Sorry, I keep thinking of more:
We have some friends that we camp really well with, and some... not so much.
For instance, Jenna, my best friend from college and her husband, Will, live nearby and enjoy camping. We have the same general idea of what makes a good camping trip. Good food, relaxation by the fire pit, the occasional walk or leisurely hike. We definitely aren't "wake up at dawn to do leg lifts with our canoe then go one a ten-mile nature death march." types. So we always have a lot of fun together.
Unfortunately, it has taken a few misfires for us to figure out that it's best just to stick to our two families camping together and not invite anyone else. Even if they try to invite themselves.
David and Dinah: We took a group camping trip once, with Jenna, Will, and their friends, David and Dinah and two other couples. David and Dinah hated everything we did. They spent most of the weekend huffing and pouting because we weren't eating what they wanted exactly when they wanted, we weren't using one of the other couple's pontoon boats as much they wanted, and we were sitting around the fire at night, laughing and chatting, rather than going to the local saloons for fun. They were being so pouty one morning that the group was hiking as planned rather than boating, that we literally left them behind. (Taking the boat keys with us.) They were purposely getting ready slowly and keeping us from leaving, so we gave them a 10 minute warning, then left.
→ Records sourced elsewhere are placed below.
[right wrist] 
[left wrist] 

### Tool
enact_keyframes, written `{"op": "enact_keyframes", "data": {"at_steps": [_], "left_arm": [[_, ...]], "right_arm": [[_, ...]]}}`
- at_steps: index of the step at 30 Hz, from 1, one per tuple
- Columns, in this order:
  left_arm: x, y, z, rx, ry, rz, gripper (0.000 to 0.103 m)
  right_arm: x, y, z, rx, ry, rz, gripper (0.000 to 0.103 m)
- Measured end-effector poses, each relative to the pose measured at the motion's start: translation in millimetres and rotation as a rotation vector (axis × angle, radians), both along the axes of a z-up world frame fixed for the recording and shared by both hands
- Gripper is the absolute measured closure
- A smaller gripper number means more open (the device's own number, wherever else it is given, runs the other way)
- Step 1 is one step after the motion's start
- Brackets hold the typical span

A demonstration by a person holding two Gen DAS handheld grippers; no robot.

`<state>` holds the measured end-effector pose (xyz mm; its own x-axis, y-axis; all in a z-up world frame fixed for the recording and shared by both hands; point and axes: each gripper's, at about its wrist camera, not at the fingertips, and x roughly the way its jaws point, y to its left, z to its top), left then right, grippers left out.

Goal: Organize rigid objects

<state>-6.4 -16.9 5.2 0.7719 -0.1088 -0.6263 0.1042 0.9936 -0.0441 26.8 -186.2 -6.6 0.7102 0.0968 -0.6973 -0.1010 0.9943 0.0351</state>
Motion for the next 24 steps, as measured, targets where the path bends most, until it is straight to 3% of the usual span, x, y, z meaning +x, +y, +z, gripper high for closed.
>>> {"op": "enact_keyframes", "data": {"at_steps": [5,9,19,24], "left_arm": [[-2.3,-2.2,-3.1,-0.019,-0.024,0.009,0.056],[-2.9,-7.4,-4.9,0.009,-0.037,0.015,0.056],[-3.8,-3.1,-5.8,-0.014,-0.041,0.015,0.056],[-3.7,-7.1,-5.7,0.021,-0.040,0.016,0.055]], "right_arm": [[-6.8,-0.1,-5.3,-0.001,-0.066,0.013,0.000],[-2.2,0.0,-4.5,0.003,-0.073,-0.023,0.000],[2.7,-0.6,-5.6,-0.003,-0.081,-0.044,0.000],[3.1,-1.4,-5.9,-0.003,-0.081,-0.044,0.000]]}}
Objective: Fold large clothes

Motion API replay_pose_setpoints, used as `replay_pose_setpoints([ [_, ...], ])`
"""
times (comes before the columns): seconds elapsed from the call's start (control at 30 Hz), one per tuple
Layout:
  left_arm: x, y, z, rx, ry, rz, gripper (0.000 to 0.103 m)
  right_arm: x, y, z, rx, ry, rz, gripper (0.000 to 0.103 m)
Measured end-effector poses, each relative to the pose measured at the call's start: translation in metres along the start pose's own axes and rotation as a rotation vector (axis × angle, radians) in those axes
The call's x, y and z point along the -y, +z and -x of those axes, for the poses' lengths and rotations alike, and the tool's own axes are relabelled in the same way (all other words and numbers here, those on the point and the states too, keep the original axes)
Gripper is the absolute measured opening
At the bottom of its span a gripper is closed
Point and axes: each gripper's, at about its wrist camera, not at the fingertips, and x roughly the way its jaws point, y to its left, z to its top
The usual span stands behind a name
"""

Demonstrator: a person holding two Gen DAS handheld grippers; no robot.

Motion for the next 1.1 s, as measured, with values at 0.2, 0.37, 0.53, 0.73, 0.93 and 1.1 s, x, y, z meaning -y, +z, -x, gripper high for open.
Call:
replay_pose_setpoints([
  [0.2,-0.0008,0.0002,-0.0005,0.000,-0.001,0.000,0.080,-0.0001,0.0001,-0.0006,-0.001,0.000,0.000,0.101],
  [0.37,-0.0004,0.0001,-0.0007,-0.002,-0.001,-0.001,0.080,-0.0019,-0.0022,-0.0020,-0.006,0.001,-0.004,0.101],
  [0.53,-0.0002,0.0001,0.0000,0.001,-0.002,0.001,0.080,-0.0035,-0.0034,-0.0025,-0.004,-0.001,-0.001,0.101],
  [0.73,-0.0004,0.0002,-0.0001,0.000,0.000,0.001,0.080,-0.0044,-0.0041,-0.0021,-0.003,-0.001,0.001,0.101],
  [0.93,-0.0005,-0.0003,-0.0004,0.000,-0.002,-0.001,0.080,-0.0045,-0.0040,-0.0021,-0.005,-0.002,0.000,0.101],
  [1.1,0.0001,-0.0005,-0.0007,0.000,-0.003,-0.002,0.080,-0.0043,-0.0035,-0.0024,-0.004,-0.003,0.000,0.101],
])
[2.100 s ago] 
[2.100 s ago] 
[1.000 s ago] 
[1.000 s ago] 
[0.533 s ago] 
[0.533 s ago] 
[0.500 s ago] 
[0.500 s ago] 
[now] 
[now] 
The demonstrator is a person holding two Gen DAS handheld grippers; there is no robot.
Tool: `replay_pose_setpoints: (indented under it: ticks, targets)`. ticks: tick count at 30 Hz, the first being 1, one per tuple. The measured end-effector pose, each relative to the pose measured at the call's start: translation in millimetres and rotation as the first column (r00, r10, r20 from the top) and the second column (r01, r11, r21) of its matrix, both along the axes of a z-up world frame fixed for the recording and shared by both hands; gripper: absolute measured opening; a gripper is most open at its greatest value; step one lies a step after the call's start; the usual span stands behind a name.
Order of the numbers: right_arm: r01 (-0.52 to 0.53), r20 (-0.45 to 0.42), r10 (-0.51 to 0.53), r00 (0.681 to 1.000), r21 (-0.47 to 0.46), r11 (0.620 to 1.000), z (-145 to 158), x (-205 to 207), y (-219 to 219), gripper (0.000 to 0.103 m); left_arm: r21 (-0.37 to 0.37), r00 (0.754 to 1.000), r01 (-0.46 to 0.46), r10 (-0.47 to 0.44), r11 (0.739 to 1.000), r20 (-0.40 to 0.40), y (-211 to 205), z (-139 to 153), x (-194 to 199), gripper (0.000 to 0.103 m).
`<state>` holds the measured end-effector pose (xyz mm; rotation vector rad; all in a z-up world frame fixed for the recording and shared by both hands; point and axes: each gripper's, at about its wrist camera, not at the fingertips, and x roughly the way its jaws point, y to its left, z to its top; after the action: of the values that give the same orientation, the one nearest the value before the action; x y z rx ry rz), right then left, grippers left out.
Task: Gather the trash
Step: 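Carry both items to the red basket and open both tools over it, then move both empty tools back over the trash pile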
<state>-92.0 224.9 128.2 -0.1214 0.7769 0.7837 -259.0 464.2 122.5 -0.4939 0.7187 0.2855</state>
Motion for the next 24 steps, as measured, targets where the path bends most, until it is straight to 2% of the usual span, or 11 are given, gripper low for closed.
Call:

Never again, I told Jenna. NEVER AGAIN.
Sarah: Jenna and I have a mutual friend, Sarah, who HATES the outdoors. I mean, can't stand being dirty or uncomfortable or hot. Shrieks at bugs. Thinks deer are out to murder her. We did not invite Sarah or her husband on our camping trips because we knew Sarah would be miserable the whole time. We were also careful not to discuss it in front of her, to avoid hurt feelings.
Well, a few years ago, Sarah asked non-chalantly if I was planning another campout with Jenna. I said we were and didn't comment further. Sarah ranted about how much it hurts her that we exclude her from these trips and it's not fair. I talked to Jenna and we decided that we'd give Sarah a chance, but we wouldn't change how normally do things. Sarah had to adjust to us, not the other way around.
Sarah's husband had a great time. Sarah... not so much. She didn't like eating outside and said cooking and washing dishes outdoors was too much of a hassle. Couldn't we just go into town for a burger? (No.) She hated sitting outside by the campfire at night to toast marshmallows and chat, one of our favorite parts of the day. There were bugs and her shorts were getting dirty. Couldn't we just sit inside the nice, clean camper and play cards? (No.) She was BOOOOOORED during the day, when we were sitting around reading or taking walks or fishing. Couldn't we go into town and shop? (Considering the biggest store in town was a bait store. No.)
She still insisted we invite her along next time. We declined and bean dipped every time she asked about another trip in the future. The whole experience, watching her have meltdowns over not getting her way, really cooled the friendship for me and I haven't spent as much time with her in the last year or two.
Karen: DH's friend, Mike is married to Karen. We got along just fine in the "Real world" and there was no indication that Karen was a crazy person until we got out into the woods. Isn't that always the case? Karen seemed convinced that she could teach us how to REALLY enjoy camping if she just pushed hard enough. She saw our more chilled out camping as "lazy" and said we were missing the point of sleeping in the outdoors. Even though we laid out our plans - wake up at 7ish, fix breakfast, take the kids to a nature center, come back, put the kids down for naps, fix lunch- she seemed to think that the will of one person (her) outranked the wishes of the eight other people in the group and woke us up at 5 (including the kids) for what she called REAL camping. This meant a much more laborous and less delicious method of making breakfast (weird dutch oven sausage bake casserole thing versus the pancakes we had planned), her demanding that we immediately walk off said breakfast with a super-long hike - not on a marked trail, of course, that's cheating! We declined, went ahead with our plans for the nature center, lunch, etc., and every time we went against her agenda, she barked, "That's not REAL camping!"
When she tried to get between me and my s'mores, ("Let me show you how a REAL camper makes apple pie over the fire!") I told DH and Mike that I was going to re-enact every scary "serial killer vs. terrorized campers" movie ever made if they didn't get this woman out of my face. Mess with my sleeping schedule? OK. Change up breakfast plans? Fine, then. BUT NOBODY GETS ME BETWEEN ME AND CHOCOLATEY MARSHMALLOWY GOODNESS!
Mike seemed to expect this sort of threat to his spouse, as it had happened on previous camping trips.
This may make us sound like elitist "too cool for you" snobs. But I think the real problem is that Jenna's family and mine respect each other's wishes and habits and no one person tries to steer the group's agenda to fit their own needs. In each case above, someone made the trip all about them and refused to believe that someone else might want a different experience.
Now, Jenna and I quietly arrange our trips and just don't tell anyone else.